Вечером того же дня в царских одеждах, на белом коне, покрытой пурпурной попоной, через Золотые Ворота торжественно въехал в Город новый василевс Никифор Фока. Так на Закате Времён через них должен въехать Христос (ибо Новый Рим олицетворяет собой не только Старый Рим, но и Иерусалим) в город, которому суждено быть после Страшного Суда Обителью Праведников.

Народ и вельможи восторженно встречали нового императора.

На следующий день в храме святой Софии патриарх Полиевкт торжественно увенчал его царской диадемой.

Первое, что сделал Никифор Фока взойдя на трон, это подтвердил ранее данные должности своим сподвижникам Иоанну Цимисхию, Роману Куркуасу, Никифору Эксакиониту и прочим вельможам Империи, поддержавшим его. Своего отца Варду Фоку он возвёл в достоинство кесаря – титул больше почётный, чем приносящий реальный доход. Своего брата Льва возвёл в сан магистра и назначил куропалатом – начальником всей дворцовой стражи. Саму же стражу, состоявшую из северных варваров, наградили ещё раз трёхмесячным жалованием и отпустили на родину.
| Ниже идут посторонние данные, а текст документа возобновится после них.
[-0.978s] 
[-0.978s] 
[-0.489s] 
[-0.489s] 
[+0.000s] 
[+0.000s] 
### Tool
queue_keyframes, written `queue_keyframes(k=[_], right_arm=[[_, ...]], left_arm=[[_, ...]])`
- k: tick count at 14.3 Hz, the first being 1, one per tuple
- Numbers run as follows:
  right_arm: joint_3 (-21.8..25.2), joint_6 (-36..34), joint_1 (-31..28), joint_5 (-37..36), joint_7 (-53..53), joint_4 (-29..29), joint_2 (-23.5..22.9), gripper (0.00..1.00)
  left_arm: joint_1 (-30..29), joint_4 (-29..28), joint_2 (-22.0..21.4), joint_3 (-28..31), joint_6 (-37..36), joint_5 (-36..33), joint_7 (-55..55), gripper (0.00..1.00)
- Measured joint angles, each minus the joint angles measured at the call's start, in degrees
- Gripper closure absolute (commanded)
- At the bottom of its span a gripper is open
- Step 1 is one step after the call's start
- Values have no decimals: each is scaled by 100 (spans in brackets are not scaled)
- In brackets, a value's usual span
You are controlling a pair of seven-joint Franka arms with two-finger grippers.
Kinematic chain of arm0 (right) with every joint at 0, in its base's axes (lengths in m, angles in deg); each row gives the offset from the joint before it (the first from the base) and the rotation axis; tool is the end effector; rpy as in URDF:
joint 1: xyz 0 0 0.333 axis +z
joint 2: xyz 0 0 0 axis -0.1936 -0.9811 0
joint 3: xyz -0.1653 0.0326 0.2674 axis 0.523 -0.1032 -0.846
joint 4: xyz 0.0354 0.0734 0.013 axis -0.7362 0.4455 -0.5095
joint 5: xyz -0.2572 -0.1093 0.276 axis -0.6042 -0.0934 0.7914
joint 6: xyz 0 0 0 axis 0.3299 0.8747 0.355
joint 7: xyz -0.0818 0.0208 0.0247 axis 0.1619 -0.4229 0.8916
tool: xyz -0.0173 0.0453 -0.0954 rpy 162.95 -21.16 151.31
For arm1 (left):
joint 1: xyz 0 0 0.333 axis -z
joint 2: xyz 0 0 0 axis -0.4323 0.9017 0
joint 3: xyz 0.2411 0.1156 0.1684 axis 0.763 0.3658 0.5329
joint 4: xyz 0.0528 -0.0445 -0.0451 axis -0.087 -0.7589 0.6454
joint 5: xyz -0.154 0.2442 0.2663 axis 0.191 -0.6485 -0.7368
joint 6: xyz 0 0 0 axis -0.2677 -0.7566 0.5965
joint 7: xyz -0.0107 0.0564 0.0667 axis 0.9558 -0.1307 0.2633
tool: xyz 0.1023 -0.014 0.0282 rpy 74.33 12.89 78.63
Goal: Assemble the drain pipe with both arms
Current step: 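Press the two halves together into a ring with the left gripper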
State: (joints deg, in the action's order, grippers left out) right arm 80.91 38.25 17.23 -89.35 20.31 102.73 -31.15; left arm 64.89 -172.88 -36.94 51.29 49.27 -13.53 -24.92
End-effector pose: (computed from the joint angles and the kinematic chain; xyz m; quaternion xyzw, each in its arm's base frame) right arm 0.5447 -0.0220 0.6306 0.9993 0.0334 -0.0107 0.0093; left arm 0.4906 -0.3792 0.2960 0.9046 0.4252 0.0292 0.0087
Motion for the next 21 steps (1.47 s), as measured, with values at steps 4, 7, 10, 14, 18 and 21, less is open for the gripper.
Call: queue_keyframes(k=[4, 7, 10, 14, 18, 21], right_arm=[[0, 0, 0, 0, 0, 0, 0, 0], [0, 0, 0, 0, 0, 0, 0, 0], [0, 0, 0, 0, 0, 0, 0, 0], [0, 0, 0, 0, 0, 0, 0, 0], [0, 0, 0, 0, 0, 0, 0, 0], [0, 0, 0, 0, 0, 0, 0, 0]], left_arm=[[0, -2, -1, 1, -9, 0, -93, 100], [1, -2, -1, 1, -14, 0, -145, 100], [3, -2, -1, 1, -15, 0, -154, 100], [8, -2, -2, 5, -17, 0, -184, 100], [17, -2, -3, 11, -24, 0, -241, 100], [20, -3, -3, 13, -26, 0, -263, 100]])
Им посоветовали, что если они двинутся в путь прямо сейчас, то ещё до зимы преодолеют днепровские пороги и зазимуют в Киеве. Их заменили армянами.

Евнуха Василия Нофа новый василевс, всячески обласкав денежными довольствиями, наградил титулом проедра, что означает председатель, правда не понятно, чего, и какие функции обязан выполнять его обладатель, но к нему прилагалось довольно таки внушительное жалование. А также титул паракимомена и главы синклита. Но радость омрачилась тем, что Лев Фока дружески посоветовал евнуху, если он не хочет потерять голову, не лезть в дела Империи. Василий благоразумно решил подождать своего часа.

Бывшего парекимомена Иосифа Врингу василевс простил и отправил на родину в Пафлагонию, в монастырь Асикрит, где он должен был принять постриг. Прощаясь, Никифор мрачно пошутил, что Иосифу давать обет безбрачия не обязательно, он и так его выполняет всю жизнь.